## ASSIGNMENT
Beneath this instruction is a block of data; output from it exactly the lines that run from the one containing "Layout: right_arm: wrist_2" through the one containing "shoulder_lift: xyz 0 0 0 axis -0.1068", inclusive.

## DATA BELOW
◆ ◆ ◆ ◆ ◆
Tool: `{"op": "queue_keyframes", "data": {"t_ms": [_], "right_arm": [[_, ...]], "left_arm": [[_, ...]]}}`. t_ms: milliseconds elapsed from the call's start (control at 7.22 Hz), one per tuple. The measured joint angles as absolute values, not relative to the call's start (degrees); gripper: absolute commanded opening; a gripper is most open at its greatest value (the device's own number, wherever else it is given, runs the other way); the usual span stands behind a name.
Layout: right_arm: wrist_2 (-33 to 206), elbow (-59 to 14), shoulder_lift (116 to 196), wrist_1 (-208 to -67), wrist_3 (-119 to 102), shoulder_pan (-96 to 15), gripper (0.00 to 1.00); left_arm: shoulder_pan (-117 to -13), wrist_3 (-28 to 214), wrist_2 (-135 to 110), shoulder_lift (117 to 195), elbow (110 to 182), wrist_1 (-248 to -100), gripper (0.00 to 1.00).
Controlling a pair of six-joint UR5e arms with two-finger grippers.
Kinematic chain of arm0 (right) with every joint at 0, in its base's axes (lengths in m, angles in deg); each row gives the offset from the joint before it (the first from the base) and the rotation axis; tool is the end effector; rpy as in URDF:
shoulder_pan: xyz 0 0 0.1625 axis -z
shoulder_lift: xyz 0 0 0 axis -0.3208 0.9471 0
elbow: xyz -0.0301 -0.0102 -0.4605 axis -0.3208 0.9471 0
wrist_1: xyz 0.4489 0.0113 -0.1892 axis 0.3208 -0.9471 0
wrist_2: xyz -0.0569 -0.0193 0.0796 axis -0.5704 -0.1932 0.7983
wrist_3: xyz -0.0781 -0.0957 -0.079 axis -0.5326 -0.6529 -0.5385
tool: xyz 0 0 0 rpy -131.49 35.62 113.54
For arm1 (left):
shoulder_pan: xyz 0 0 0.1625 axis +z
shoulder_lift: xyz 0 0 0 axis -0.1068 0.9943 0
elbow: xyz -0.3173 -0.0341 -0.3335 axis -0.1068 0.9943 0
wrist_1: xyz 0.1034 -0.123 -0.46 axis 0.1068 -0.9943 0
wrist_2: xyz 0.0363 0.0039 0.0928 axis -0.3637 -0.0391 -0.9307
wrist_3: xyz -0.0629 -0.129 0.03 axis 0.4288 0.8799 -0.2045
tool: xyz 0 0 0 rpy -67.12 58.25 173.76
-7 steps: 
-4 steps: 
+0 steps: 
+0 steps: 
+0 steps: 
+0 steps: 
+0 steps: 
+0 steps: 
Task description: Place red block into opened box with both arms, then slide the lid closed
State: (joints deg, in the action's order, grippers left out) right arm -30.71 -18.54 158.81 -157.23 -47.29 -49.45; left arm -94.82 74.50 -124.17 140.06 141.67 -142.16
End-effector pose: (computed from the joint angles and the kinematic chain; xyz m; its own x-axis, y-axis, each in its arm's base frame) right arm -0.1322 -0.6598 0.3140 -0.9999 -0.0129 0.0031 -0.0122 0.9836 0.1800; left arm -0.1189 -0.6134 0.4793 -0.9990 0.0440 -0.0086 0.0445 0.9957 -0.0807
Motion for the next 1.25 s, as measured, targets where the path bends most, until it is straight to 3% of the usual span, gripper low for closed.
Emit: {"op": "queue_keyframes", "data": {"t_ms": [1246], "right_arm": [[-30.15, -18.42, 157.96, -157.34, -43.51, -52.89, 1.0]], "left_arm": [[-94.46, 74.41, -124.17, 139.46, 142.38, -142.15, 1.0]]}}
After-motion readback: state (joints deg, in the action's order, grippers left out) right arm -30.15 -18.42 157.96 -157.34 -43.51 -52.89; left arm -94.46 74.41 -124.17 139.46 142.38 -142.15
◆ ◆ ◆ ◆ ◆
## EXPECTED ANSWER
Layout: right_arm: wrist_2 (-33 to 206), elbow (-59 to 14), shoulder_lift (116 to 196), wrist_1 (-208 to -67), wrist_3 (-119 to 102), shoulder_pan (-96 to 15), gripper (0.00 to 1.00); left_arm: shoulder_pan (-117 to -13), wrist_3 (-28 to 214), wrist_2 (-135 to 110), shoulder_lift (117 to 195), elbow (110 to 182), wrist_1 (-248 to -100), gripper (0.00 to 1.00).
Controlling a pair of six-joint UR5e arms with two-finger grippers.
Kinematic chain of arm0 (right) with every joint at 0, in its base's axes (lengths in m, angles in deg); each row gives the offset from the joint before it (the first from the base) and the rotation axis; tool is the end effector; rpy as in URDF:
shoulder_pan: xyz 0 0 0.1625 axis -z
shoulder_lift: xyz 0 0 0 axis -0.3208 0.9471 0
elbow: xyz -0.0301 -0.0102 -0.4605 axis -0.3208 0.9471 0
wrist_1: xyz 0.4489 0.0113 -0.1892 axis 0.3208 -0.9471 0
wrist_2: xyz -0.0569 -0.0193 0.0796 axis -0.5704 -0.1932 0.7983
wrist_3: xyz -0.0781 -0.0957 -0.079 axis -0.5326 -0.6529 -0.5385
tool: xyz 0 0 0 rpy -131.49 35.62 113.54
For arm1 (left):
shoulder_pan: xyz 0 0 0.1625 axis +z
shoulder_lift: xyz 0 0 0 axis -0.1068 0.9943 0

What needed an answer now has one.